■ Your objective ■
Give every entry again precisely as it appears.

■ Records for this exercise ■
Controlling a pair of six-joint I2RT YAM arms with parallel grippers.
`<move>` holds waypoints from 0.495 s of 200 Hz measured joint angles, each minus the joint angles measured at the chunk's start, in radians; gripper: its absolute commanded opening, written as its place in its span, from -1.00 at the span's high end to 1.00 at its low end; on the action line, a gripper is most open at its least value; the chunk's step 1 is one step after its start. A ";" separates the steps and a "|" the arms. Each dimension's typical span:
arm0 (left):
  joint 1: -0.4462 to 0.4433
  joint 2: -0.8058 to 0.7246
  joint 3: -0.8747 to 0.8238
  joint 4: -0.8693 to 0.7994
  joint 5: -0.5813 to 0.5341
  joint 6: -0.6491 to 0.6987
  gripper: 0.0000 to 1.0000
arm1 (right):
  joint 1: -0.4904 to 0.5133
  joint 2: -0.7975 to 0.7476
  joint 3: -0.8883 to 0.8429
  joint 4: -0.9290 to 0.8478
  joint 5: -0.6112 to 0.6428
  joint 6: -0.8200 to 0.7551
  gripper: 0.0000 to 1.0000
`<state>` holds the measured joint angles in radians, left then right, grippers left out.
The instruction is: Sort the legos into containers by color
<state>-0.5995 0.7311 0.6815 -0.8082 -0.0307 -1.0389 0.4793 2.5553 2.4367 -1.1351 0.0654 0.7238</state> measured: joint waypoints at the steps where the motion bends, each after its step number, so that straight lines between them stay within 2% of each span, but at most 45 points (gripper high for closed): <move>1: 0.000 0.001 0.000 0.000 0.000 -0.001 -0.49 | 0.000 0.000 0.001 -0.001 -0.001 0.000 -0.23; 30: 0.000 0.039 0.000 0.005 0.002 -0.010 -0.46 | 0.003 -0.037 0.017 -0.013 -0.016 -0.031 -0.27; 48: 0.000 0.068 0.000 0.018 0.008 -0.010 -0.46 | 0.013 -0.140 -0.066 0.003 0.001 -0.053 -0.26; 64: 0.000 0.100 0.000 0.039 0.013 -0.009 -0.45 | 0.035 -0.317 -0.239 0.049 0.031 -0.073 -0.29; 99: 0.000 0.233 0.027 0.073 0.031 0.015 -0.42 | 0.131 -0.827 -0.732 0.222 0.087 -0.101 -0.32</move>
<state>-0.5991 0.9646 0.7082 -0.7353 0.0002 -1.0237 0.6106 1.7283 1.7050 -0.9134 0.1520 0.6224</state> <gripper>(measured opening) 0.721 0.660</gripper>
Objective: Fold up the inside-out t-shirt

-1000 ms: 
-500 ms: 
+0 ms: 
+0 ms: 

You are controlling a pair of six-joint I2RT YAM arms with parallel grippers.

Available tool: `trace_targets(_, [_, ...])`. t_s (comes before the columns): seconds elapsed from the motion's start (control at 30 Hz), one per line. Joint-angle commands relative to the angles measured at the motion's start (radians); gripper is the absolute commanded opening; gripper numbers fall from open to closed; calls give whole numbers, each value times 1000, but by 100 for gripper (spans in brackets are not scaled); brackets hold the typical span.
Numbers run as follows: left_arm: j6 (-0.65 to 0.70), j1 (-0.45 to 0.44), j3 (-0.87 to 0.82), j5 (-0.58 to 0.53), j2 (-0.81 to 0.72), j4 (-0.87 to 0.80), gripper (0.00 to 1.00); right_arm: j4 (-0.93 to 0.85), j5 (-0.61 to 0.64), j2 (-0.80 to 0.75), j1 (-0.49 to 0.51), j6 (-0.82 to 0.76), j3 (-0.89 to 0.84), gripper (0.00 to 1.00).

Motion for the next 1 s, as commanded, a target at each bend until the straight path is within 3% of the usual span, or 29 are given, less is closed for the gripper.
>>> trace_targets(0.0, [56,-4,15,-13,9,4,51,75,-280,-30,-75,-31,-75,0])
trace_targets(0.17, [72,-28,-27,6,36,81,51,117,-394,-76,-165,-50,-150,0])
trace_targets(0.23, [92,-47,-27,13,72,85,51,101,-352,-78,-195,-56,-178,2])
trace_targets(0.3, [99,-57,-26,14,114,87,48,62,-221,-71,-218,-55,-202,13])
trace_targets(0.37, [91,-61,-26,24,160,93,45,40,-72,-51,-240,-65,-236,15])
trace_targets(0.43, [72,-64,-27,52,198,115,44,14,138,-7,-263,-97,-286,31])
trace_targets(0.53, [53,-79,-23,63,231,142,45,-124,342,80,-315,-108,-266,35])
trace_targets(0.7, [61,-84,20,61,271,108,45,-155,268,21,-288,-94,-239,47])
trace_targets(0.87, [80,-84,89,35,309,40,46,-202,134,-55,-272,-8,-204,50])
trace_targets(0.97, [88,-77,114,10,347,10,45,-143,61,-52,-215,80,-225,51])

■ Answer section ■
Controlling a pair of six-joint I2RT YAM arms with parallel grippers.
`<move>` holds waypoints from 0.495 s of 200 Hz measured joint angles, each minus the joint angles measured at the chunk's start, in radians; gripper: its absolute commanded opening, written as its place in its span, from -1.00 at the span's high end to 1.00 at its low end; on the action line, a gripper is most open at its least value; the chunk's step 1 is one step after its start. A ";" separates the steps and a "|" the arms. Each dimension's typical span:
arm0 (left):
  joint 1: -0.4462 to 0.4433
  joint 2: -0.8058 to 0.7246
  joint 3: -0.8747 to 0.8238
  joint 4: -0.8693 to 0.7994
  joint 5: -0.5813 to 0.5341
  joint 6: -0.6491 to 0.6987
  gripper: 0.0000 to 1.0000
arm1 (right):
  joint 1: -0.4904 to 0.5133
  joint 2: -0.7975 to 0.7476
  joint 3: -0.8883 to 0.8429
  joint 4: -0.9290 to 0.8478
  joint 5: -0.6112 to 0.6428
  joint 6: -0.8200 to 0.7551
  gripper: 0.0000 to 1.0000
`<state>` holds the measured joint angles in radians, left then right, grippers left out.
The instruction is: Sort the legos into containers by color
<state>-0.5995 0.7311 0.6815 -0.8082 -0.0307 -1.0389 0.4793 2.5553 2.4367 -1.1351 0.0654 0.7238</state> measured: joint waypoints at the steps where the motion bends, each after its step number, so that straight lines between them stay within 2% of each span, but at most 45 points (gripper high for closed): <move>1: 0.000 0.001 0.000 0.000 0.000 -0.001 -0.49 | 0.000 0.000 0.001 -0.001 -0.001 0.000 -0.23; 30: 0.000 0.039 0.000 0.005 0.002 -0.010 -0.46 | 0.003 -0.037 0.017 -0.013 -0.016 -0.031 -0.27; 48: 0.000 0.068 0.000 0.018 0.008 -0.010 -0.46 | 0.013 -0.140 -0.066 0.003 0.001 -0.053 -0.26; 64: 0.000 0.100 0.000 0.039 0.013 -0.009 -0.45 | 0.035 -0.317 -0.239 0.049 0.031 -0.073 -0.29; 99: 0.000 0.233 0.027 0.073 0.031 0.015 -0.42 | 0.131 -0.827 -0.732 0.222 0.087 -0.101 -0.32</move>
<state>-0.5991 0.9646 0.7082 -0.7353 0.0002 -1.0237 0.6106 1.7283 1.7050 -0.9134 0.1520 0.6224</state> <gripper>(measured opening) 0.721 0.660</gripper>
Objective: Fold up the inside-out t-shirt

-1000 ms: 
-500 ms: 
+0 ms: 
+0 ms: 

You are controlling a pair of six-joint I2RT YAM arms with parallel grippers.

Available tool: `trace_targets(_, [_, ...])`. t_s (comes before the columns): seconds elapsed from the motion's start (control at 30 Hz), one per line. Joint-angle commands relative to the angles measured at the motion's start (radians); gripper is the absolute commanded opening; gripper numbers fall from open to closed; calls give whole numbers, each value times 1000, but by 100 for gripper (spans in brackets are not scaled); brackets hold the typical span.
Numbers run as follows: left_arm: j6 (-0.65 to 0.70), j1 (-0.45 to 0.44), j3 (-0.87 to 0.82), j5 (-0.58 to 0.53), j2 (-0.81 to 0.72), j4 (-0.87 to 0.80), gripper (0.00 to 1.00); right_arm: j4 (-0.93 to 0.85), j5 (-0.61 to 0.64), j2 (-0.80 to 0.75), j1 (-0.49 to 0.51), j6 (-0.82 to 0.76), j3 (-0.89 to 0.84), gripper (0.00 to 1.00).

Motion for the next 1 s, as commanded, a target at each bend until the straight path is within 3% of the usual span, or 29 are given, less is closed for the gripper.
>>> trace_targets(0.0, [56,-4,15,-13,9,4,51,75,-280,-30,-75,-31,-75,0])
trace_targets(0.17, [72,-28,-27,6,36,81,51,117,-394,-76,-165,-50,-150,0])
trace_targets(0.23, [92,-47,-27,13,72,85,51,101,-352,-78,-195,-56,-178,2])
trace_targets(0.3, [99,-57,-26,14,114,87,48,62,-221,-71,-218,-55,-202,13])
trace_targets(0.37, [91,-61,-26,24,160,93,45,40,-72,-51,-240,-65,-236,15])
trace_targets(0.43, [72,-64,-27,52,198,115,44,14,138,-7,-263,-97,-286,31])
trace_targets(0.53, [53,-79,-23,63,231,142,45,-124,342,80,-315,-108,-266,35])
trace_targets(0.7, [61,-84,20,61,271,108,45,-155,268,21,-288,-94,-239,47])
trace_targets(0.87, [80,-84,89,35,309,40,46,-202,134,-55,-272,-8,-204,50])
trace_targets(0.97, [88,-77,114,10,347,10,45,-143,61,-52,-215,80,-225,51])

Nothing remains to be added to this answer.